OWN CORRESPONDENT Kisangani | Sunday 9.00pm.
THE wreck of an airliner shot down at the weekend by Democratic Republic of Congo rebels has been found about 40km west of the eastern city of Kindu, a Congo Airlines official said on Sunday.
“Villagers who found the wreck in the forest found no trace of survivors,” the official said.
The rebels claimed the aircraft was shot while landing with 40 soldiers aboard; the government and CAL claimed the 40 were civilian passengers fleeing the fighting in Kindu, and that the plane was taking off.
Kindu, the eastern base of Congolses government forces (FAC), is under attack by the rebels.
“The plane’s black boxes will establish whether it was shot down on takeoff or landing,” the airline official said.

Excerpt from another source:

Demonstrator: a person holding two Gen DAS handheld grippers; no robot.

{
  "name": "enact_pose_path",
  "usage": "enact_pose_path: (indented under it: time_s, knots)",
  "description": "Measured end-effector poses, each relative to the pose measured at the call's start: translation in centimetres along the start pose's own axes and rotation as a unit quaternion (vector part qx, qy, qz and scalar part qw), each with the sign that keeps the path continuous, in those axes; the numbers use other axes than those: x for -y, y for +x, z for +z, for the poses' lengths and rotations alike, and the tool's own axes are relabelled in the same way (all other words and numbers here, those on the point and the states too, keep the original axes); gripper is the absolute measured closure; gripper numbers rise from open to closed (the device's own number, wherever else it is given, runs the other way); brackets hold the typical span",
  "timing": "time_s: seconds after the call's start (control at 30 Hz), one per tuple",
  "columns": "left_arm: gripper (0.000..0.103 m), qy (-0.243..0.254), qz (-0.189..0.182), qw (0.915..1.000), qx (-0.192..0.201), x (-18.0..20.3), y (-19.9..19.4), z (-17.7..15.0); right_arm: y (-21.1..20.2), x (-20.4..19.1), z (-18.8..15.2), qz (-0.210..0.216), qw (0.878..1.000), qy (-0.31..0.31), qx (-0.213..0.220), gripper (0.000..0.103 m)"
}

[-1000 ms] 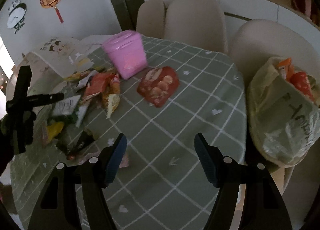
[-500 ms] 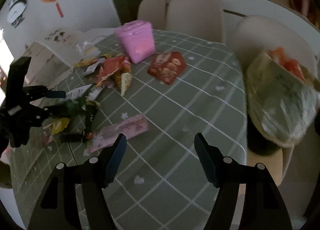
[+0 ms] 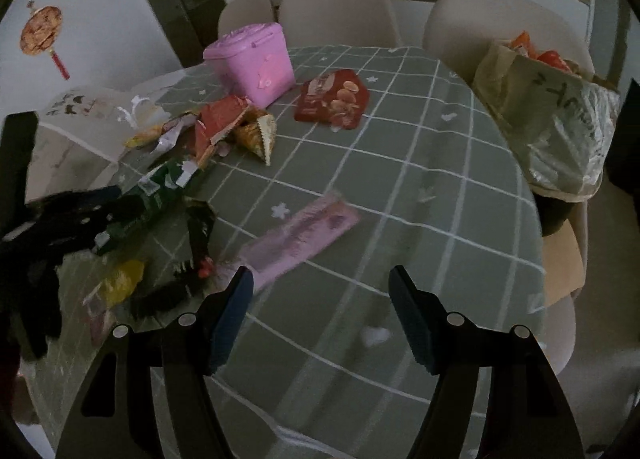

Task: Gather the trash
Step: 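Reach the left tool to the white-green milk carton and grasp it, then grasp the red sausage snack with the right tool and lift it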

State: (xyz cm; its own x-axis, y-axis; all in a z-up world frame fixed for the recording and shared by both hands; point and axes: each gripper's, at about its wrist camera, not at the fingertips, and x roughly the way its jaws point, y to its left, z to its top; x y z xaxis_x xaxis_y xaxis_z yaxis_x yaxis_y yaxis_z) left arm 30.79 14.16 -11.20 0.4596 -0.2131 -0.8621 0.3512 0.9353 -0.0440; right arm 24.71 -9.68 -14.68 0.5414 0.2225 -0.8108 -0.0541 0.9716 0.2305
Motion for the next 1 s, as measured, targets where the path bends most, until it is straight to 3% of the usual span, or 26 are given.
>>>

The rebels said on Saturday that they had used SAM-7 missile batteries around Kindu airport to prevent the FAC from receiving reinforcements aboard civilian planes. Although the airport remains in government hands, the shooting is likely to put a stop to further activity there. Until now it has been used to land troops and supplies for government forces fighting the rebels in eastern DRC.
Meanwhile the rebels have broken through government defence lines in the week-long battle for Kindu, independent sources report. Fighting in the town reportedly died down after after the rebels fired a barrage of artillery into the government-held barracks and the air base, four kilometers away.

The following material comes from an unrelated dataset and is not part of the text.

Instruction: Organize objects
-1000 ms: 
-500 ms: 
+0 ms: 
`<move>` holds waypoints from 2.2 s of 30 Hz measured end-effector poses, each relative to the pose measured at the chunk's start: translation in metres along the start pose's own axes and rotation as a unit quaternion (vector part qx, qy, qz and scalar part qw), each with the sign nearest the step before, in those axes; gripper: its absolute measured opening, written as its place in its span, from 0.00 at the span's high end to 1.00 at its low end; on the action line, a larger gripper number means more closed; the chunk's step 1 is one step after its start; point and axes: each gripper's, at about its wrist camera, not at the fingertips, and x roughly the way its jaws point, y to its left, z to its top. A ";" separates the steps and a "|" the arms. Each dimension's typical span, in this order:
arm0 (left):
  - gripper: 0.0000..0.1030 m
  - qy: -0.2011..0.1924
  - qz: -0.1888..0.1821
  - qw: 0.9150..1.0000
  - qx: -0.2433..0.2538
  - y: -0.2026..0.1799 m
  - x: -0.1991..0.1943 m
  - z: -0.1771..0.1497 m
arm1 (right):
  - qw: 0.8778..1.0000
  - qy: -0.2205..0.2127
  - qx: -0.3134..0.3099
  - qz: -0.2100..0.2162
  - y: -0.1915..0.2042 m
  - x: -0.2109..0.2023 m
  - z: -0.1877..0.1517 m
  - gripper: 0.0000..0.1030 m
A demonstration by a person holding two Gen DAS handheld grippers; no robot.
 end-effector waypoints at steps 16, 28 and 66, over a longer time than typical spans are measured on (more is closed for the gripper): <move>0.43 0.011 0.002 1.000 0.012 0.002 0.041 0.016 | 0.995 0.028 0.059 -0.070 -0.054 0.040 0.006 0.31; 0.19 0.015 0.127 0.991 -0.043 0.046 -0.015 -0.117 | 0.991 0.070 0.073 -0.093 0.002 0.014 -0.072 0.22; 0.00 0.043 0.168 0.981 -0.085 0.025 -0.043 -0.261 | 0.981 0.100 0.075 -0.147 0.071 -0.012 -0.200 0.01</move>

Rebel commander Fino Kabangu Kalunga said government forces, surrounded by 3,500 rebel troops from three directions, failed to respond to Sunday’s attacks. Some troops reportedly retreated through a single road corridor leading out of the town.
The rebels say they now control one-third of Kindu and are poised to overrun the rest of the town, with reinforcements arriving from the east by way of the strategic Eila River bridge.
Kinshasa has made no immediate comment on the situation, except to say that it, and not the rebels, controls the Eila bridge. However witnesses have reported seeing rebel troops crossing the bridge on foot.